Most abundant Acps in the MAGs
We estimated the relative molar abundance of the predicted Acps in the MAGs secretions using label-free MS and the intensity-based absolute quantification (iBAQ) algorithm. Most of the abundant proteins were of unknown function, which was consistent with the protein content. Of the 30 most abundant Acps, 19 were unknown proteins (Fig. 4). The true contribution of a particular protein to the total mass of the secretion is the product of its molar abundance and its molecular weight. Using this determination, the most abundant protein was CG5867, a protein of unknown function, with a molar proportion of 4.38% of total protein. Several of most abundant proteins were previously-characterized Acps, such as Obp21 and the immune-related proteins, cyclophilins. However, several proteins that were previously not linked to MAG secretions, were also in the top quartile for abundance, including the most abundant six protein CG5867, GH20332, GL15256, GI2948, GI24315 and GI22236, etc.
Selection of the 30 most abundant proteins in the secretions of the MAGs from B. dorsalis.
The total absolute expression value of each protein in two samples was estimated by intensity-based absolute quantification (iBAQ). Red labels indicate novel Acps with no functional description.
Tissue-specific expression at mRNA level and functional prediction of novel Acps from the MAGs
The majority of Acps identified in this study showed no significant BLASTx similarity to proteins in GenBank.
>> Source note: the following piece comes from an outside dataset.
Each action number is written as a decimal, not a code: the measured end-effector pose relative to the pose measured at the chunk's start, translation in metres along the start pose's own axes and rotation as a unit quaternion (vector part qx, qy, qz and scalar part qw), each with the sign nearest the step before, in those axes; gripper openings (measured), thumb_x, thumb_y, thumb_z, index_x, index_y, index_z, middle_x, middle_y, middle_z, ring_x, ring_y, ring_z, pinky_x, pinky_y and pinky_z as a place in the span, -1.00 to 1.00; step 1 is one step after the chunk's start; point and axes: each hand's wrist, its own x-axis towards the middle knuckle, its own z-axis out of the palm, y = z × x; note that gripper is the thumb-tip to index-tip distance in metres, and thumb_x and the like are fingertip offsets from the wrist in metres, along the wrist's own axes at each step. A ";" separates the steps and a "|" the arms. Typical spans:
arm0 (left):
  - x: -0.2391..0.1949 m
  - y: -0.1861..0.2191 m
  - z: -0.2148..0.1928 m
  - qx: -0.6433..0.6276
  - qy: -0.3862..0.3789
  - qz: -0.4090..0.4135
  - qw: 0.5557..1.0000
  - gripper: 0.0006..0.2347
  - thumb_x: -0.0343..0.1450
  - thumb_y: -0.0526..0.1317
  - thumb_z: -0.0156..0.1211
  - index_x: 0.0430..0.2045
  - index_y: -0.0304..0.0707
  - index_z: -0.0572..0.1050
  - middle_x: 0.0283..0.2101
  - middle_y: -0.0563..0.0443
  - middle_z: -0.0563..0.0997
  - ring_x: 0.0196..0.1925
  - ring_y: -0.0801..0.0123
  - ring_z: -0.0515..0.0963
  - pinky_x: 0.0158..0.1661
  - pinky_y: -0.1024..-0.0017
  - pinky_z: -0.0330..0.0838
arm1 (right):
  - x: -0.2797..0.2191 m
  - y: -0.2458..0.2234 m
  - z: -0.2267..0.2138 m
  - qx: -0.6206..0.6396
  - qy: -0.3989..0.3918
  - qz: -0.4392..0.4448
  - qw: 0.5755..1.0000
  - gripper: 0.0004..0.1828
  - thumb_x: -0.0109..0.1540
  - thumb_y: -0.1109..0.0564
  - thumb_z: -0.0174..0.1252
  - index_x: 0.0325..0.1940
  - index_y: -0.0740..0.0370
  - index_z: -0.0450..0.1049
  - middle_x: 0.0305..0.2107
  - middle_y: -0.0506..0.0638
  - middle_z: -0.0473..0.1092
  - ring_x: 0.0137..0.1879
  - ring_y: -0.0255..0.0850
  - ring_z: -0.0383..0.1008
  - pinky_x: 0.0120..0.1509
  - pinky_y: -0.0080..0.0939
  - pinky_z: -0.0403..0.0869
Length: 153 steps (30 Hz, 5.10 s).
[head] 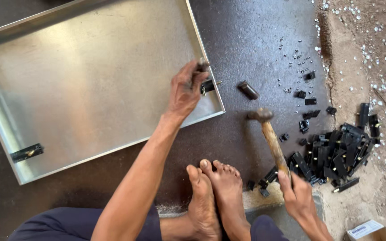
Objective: The person is attaching black hinges to metal trays using a hammer. They position a hinge on the corner of the tray and hit it with a hammer to secure it, then move the finished tray to a stack.
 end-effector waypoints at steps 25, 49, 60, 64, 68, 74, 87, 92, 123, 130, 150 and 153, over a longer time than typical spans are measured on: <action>-0.029 -0.016 0.004 0.138 -0.002 0.044 0.989 -0.74 0.43 -0.44 0.14 -0.04 -0.11 0.48 -0.24 -0.11 0.69 -0.24 0.03 0.70 -0.31 0.19 0.57 | 0.034 -0.166 -0.039 0.101 0.039 -0.262 0.959 -0.45 0.35 -0.28 -0.12 -0.37 0.26 0.36 -0.81 -0.02 0.19 -0.71 -0.27 0.19 -0.63 -0.11 0.19; 0.009 0.016 0.020 -0.026 -0.128 0.000 0.991 -0.74 0.46 -0.36 0.22 0.01 -0.24 0.41 -0.12 -0.11 0.60 -0.11 0.23 0.63 -0.14 0.38 0.63 | -0.007 -0.012 -0.034 0.046 -0.011 0.037 0.998 -0.49 0.24 -0.22 0.08 -0.37 0.31 0.53 -0.67 0.04 0.43 -0.58 -0.20 0.45 -0.45 -0.14 0.40; 0.015 -0.013 -0.037 0.010 -0.057 0.008 0.998 -0.83 0.39 -0.22 0.39 -0.23 -0.26 0.59 -0.15 -0.12 0.54 -0.27 0.21 0.60 -0.25 0.38 0.66 | 0.024 -0.081 -0.045 -0.012 -0.102 0.079 0.992 -0.47 0.28 -0.30 0.07 -0.33 0.24 0.46 -0.73 -0.01 0.32 -0.66 -0.21 0.28 -0.58 -0.10 0.31; 0.001 -0.032 -0.018 -0.002 -0.088 0.071 0.994 -0.79 0.46 -0.24 0.26 -0.03 -0.19 0.54 -0.16 -0.06 0.70 -0.16 0.26 0.71 -0.06 0.39 0.62 | 0.020 -0.077 -0.034 -0.005 -0.087 0.050 0.995 -0.47 0.29 -0.27 0.04 -0.37 0.28 0.44 -0.73 -0.04 0.29 -0.65 -0.27 0.21 -0.58 -0.18 0.24; -0.005 -0.035 -0.012 0.091 -0.053 0.109 0.988 -0.72 0.46 -0.27 0.22 0.08 -0.12 0.55 -0.05 -0.08 0.71 -0.03 0.21 0.71 0.13 0.32 0.50 | 0.021 -0.081 -0.025 0.106 -0.079 0.062 0.989 -0.46 0.33 -0.25 -0.01 -0.39 0.30 0.44 -0.71 -0.07 0.26 -0.64 -0.32 0.18 -0.60 -0.25 0.23; -0.003 -0.021 -0.016 0.082 -0.080 -0.050 0.992 -0.73 0.46 -0.21 0.21 0.06 -0.01 0.55 -0.09 0.00 0.72 -0.10 0.21 0.73 0.01 0.33 0.60 | 0.035 -0.114 -0.045 0.185 -0.062 0.007 0.981 -0.51 0.30 -0.21 -0.06 -0.36 0.26 0.45 -0.70 -0.06 0.33 -0.72 -0.32 0.23 -0.77 -0.25 0.26; -0.013 -0.020 -0.013 0.173 -0.063 0.040 0.982 -0.78 0.49 -0.32 0.19 0.01 -0.13 0.59 -0.15 -0.10 0.70 -0.03 0.10 0.71 0.03 0.29 0.61 | 0.045 -0.156 0.004 0.065 -0.039 -0.117 0.990 -0.36 0.46 -0.25 -0.14 -0.53 0.24 0.33 -0.72 -0.06 0.24 -0.59 -0.32 0.21 -0.55 -0.21 0.24; -0.003 -0.016 -0.013 0.138 -0.024 0.061 0.988 -0.73 0.46 -0.32 0.20 0.07 -0.21 0.51 -0.13 -0.04 0.71 0.05 0.07 0.66 -0.01 0.23 0.60 | 0.055 -0.165 -0.048 0.252 0.146 -0.341 0.894 -0.45 0.42 -0.26 -0.26 -0.40 0.11 0.38 -0.56 -0.12 0.40 -0.63 -0.41 0.33 -0.63 -0.38 0.29; -0.067 0.036 -0.022 0.377 -0.112 -0.019 0.919 -0.08 0.01 0.26 0.56 0.20 -0.32 0.37 0.19 -0.24 0.36 0.12 -0.03 0.37 0.08 0.07 0.30 | 0.221 -0.123 -0.022 0.042 0.237 -0.239 0.941 -0.79 0.25 0.10 0.40 -0.10 0.27 0.66 -0.29 0.18 0.51 -0.22 -0.02 0.53 -0.10 -0.05 0.49; -0.066 0.029 -0.020 0.338 -0.102 0.002 0.935 -0.10 0.01 0.21 0.59 0.18 -0.36 0.40 0.17 -0.21 0.40 0.16 0.01 0.39 0.15 0.06 0.30 | 0.206 -0.143 -0.014 -0.125 0.254 -0.312 0.907 -0.85 0.29 0.08 0.33 -0.17 0.20 0.61 -0.27 0.10 0.55 -0.17 -0.02 0.55 -0.04 -0.01 0.49; -0.087 0.084 -0.079 0.248 -0.106 -0.116 0.956 -0.67 0.30 0.03 0.43 -0.51 -0.31 0.61 -0.48 0.01 0.50 -0.44 0.32 0.49 -0.42 0.32 0.45 | 0.098 -0.169 0.045 0.004 0.096 -0.510 0.855 -0.50 0.00 0.46 0.00 0.02 0.39 0.50 -0.14 0.37 0.45 -0.01 0.29 0.49 0.04 0.11 0.50; -0.056 0.123 -0.094 0.233 -0.066 -0.065 0.968 -0.72 0.26 -0.05 0.48 -0.51 -0.33 0.63 -0.47 -0.01 0.53 -0.47 0.33 0.48 -0.45 0.33 0.41 | 0.140 -0.219 0.075 0.020 0.044 -0.463 0.885 -0.68 0.11 0.39 0.13 -0.06 0.31 0.53 -0.16 0.30 0.47 -0.02 0.31 0.50 0.03 0.12 0.50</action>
After combined InterProScan and Gene Ontology analysis, there were 58 Acps were functional predicted. All of these predicted proteins were classified into 11 categories based on their molecular functions including 32 unknown proteins (Table 2). Proteases, protease inhibitors, mediators of immune responses and odorant binding included more Acps than the other categories. There were also 32 (35.6%) proteins of unknown function.
In the present proteomic analysis, we identified many Acps with best matches to not described proteins in the NCBI nr database. These proteins may be novel Acps to B. dorsalis flies. The six most abundant and novel Acps were assayed for tissue-specific expression patterns from standard concentrations of total RNA isolated from tissues of male B. dorsalis using real time PCR. Of these, all the determined six novel Acp genes were highly and specifically expressed in the MAGs of B. dorsalis (Fig. 5). The first and most interesting, CG5867 was expressed in the MAGs with expression levels tens of thousands of times higher than in the head. The functional prediction indicated that it was a hemolymph juvenile hormone-binding protein (JHBP) by Blasting in InterProScan online tool. The second one GH20332, also highly expressed in MAGs, was predicted as cyclophilin-type peptidyl-prolyl cis-trans isomerase. Cyclophilins can exhibit peptidyl-prolyl cis-trans isomerase activity, accelerating protein folding by catalyzing the cis-trans isomerization of proline imidic peptide bonds in oligopeptides. This kind of cyclophilin also has protein chaperone-like functions. GL15256 had no functional prediction in NCBI and InterPro, but it showed a domain signature named kazal domain. The fourth most abundant, GI22948, was predicted as a mesencephalic astrocyte-derived neurotrophic factor homolog and the fifth GI24315 as a heat shock protein 90 family protein. The last Acp-specific, GI22236, had no functional prediction in databases. We expect that these Acps that are highly and specifically present in the MAGs may be transferred to females to regulate the reproductive physiology of the insect.
Quantitative real time PCR validation of the high and tissue-specific expression of the six most abundant and novel Acps in the secretions of the MAGs from B. dorsalis.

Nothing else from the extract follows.